Тот, кто ангелу смерти прикажет: “Пли!”,
Сам любуется им давно,
Кто рисует теперь для него кружок,
Выбирал цвета и цветы,
Может, Он ему скажет: “Постой, дружок,
Полюбуйся чуть-чуть и ты”.
Это замечательно простое и ясное стихотворение, в котором малое (клочок, кружок, сама форма восьмистишия) обнимает огромное (Бог, ангел, смерть) и тем самым дает ему новую возможность заговорить с человеком на человеческом языке.

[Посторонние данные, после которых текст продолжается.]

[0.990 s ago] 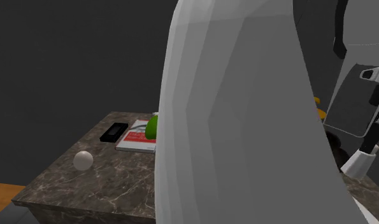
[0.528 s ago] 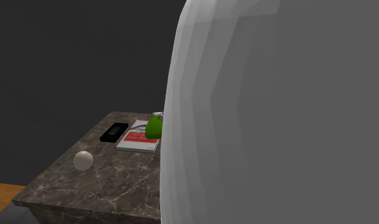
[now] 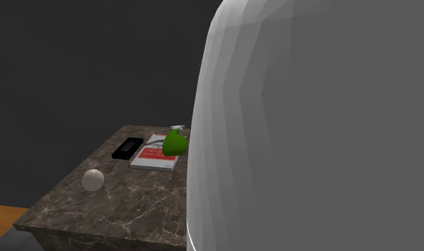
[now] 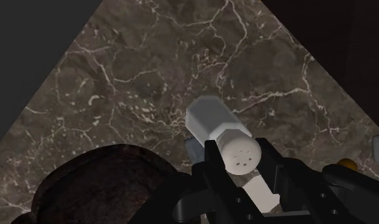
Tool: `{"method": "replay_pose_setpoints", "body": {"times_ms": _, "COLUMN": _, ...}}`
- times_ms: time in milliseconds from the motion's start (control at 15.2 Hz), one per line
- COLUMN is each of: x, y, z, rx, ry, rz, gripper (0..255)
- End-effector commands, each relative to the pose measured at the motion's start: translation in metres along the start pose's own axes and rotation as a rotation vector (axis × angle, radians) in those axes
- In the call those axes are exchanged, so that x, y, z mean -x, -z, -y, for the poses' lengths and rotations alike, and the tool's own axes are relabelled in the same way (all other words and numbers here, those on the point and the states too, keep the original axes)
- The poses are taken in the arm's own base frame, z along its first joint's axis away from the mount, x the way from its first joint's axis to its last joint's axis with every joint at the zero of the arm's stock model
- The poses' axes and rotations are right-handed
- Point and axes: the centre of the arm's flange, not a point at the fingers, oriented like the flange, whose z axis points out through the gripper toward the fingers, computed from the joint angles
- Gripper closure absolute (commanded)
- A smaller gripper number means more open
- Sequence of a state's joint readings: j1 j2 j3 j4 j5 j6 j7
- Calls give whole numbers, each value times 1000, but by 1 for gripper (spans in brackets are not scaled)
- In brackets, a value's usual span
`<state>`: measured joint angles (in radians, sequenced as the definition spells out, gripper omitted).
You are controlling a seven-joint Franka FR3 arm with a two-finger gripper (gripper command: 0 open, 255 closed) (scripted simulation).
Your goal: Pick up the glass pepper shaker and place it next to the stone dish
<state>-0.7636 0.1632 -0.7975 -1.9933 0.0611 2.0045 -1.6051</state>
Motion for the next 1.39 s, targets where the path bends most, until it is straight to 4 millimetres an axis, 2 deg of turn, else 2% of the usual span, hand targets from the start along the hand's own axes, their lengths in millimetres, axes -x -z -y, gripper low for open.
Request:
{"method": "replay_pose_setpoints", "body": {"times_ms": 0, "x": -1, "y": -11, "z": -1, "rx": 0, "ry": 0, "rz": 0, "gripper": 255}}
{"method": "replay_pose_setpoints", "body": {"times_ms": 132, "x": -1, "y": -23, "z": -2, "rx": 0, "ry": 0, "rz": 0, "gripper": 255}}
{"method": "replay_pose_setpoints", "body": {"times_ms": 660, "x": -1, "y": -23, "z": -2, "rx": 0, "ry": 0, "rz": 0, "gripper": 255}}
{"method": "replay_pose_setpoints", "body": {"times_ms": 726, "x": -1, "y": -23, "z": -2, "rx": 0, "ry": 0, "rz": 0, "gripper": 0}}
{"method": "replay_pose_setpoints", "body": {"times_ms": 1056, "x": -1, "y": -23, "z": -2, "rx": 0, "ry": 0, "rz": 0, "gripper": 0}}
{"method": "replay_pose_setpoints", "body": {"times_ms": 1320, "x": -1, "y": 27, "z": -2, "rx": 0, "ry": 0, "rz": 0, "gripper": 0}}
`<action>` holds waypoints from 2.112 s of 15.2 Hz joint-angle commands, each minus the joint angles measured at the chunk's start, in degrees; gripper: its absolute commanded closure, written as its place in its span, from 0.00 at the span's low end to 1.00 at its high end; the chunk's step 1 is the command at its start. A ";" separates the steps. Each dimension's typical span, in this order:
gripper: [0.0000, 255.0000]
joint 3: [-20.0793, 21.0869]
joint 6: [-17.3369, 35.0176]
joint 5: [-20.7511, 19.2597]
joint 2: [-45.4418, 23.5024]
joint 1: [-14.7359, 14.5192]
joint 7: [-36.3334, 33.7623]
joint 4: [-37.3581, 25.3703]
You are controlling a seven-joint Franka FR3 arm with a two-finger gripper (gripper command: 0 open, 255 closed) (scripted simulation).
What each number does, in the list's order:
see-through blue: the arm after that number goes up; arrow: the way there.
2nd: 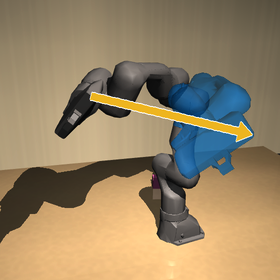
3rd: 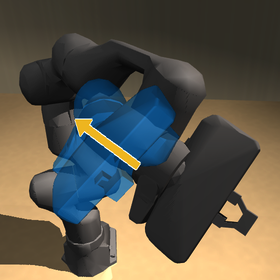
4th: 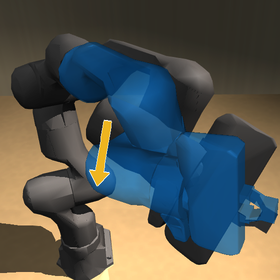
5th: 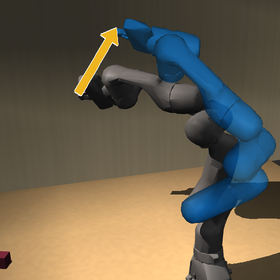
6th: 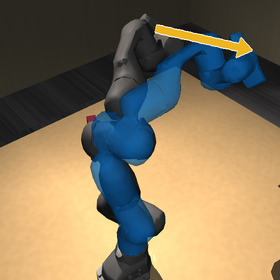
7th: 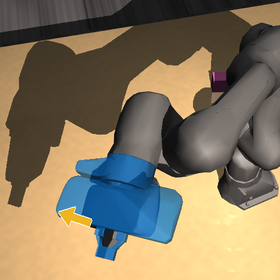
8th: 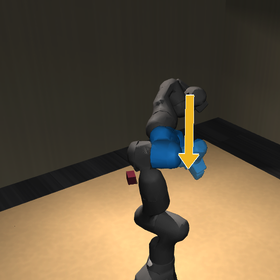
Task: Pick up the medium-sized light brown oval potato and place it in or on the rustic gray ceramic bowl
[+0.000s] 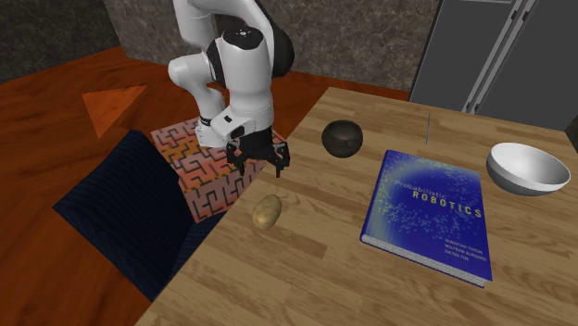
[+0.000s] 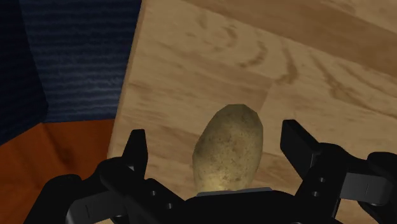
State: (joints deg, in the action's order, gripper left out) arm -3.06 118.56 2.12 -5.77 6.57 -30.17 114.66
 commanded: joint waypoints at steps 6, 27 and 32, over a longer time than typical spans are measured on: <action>0.00 -1.28 2.09 2.70 -14.09 1.63 -3.67 -13.13; 1.00 -1.06 7.02 3.10 -16.68 1.58 -3.42 -10.79; 1.00 -1.09 6.37 3.04 -16.30 1.57 -3.47 -11.06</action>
State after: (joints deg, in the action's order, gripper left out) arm -4.15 125.28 5.19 -22.24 8.17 -33.60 103.78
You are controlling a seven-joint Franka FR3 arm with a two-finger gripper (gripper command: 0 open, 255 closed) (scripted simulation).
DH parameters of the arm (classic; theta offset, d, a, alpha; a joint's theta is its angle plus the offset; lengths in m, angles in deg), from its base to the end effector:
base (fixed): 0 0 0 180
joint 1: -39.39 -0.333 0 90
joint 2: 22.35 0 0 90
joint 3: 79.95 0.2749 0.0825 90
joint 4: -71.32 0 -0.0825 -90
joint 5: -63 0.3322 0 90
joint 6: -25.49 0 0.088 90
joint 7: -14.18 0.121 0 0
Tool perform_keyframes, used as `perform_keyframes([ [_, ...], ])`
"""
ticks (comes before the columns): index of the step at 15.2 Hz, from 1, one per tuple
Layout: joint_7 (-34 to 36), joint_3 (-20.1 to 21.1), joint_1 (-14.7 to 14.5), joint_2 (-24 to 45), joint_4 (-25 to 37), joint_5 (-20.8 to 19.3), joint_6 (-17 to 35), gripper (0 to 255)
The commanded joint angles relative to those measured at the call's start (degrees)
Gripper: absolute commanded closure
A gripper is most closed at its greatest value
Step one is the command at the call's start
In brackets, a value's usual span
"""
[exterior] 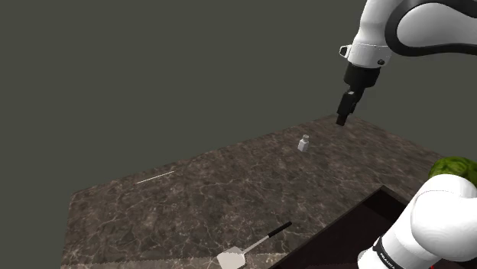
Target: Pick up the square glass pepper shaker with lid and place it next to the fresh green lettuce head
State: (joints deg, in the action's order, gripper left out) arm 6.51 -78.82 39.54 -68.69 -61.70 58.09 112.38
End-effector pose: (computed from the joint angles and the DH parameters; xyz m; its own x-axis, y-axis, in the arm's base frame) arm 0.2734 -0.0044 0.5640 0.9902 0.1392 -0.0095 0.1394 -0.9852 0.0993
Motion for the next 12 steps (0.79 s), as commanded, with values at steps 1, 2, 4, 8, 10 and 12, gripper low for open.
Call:
perform_keyframes([
  [1, 0.00, 0.00, 0.00, 0.00, 0.00, 0.00, 0.00, 0],
  [2, -0.70, -0.89, 0.28, 0.62, -0.93, -0.52, 1.77, 0],
  [4, -2.09, -2.68, 0.86, 2.11, -2.58, -1.51, 5.34, 0],
  [8, -4.82, -6.30, 1.99, 6.10, -4.94, -3.27, 12.59, 0],
  [10, -6.18, -8.12, 2.50, 8.59, -5.65, -3.98, 16.23, 0],
  [12, -7.57, -9.93, 2.97, 11.40, -6.03, -4.54, 19.86, 0],
])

И, пожалуй, третий способ самосохранения — это отказ ото всего, что скверно пахнет: пошлости (“Вы с ограды Летнего, что ли, сада / Кому надо поете, кому не надо”), лжи (“А не кури. А не сори. / А не живи по лжи”), “выбора пепси” (“А я, покуда хватает спеси, / Вбираю еще минеральную воду” ), “видимости” любви взамен любви настоящей —
Я отплачу о тебе, отрыдаю,
Брошу вещи в чемодан как попало:
Я не то чтоб от любви пропадаю —
Но давно уже, наверно, пропала.
Жить кривя душой и подлаживаясь под обстоятельства, смягчающие действие совести, так же тяжело, как любить не любящего тебя: рано или поздно страдание разрушает самое способность воспринимать себя отдельной от причиняющего страдание.
И уеду от тебя на край света,
Ни звонка не удостоив, ни взгляда:
Раз не будет нам любви да совета,
То и видимости тоже не надо.
В стихах Щиголь не только напрочь отутствует кликушество и жалость к себе, но автору хватает души и на прощение, и на нежность к друзьям (свидетельством тому множество посвящений). И еще мне представляется замечательным то обстоятельство, что в арсенале средств для спасения души в ситуации кораблекрушения Щиголь не берет в расчет поэзию. Ведь за “таким, с позволенья сказать стишком // Всю вселенную надо пройти пешком”. В этом-то я и вижу серьезное отношение к стихам: они являются, перефразируя Бродского, “частью речи вообще”, а не самоцелью. Поэтому можно предположить, что и в жизни Л.Щ. так же нелукава, иронична и добра, как и ее лирическая героиня: ценное и редкое соединение хороших качеств. Я рада тому, что имею возможность читать эти мужественные стихи. И вступиться за такой достойный вариант обращения с сюжетом.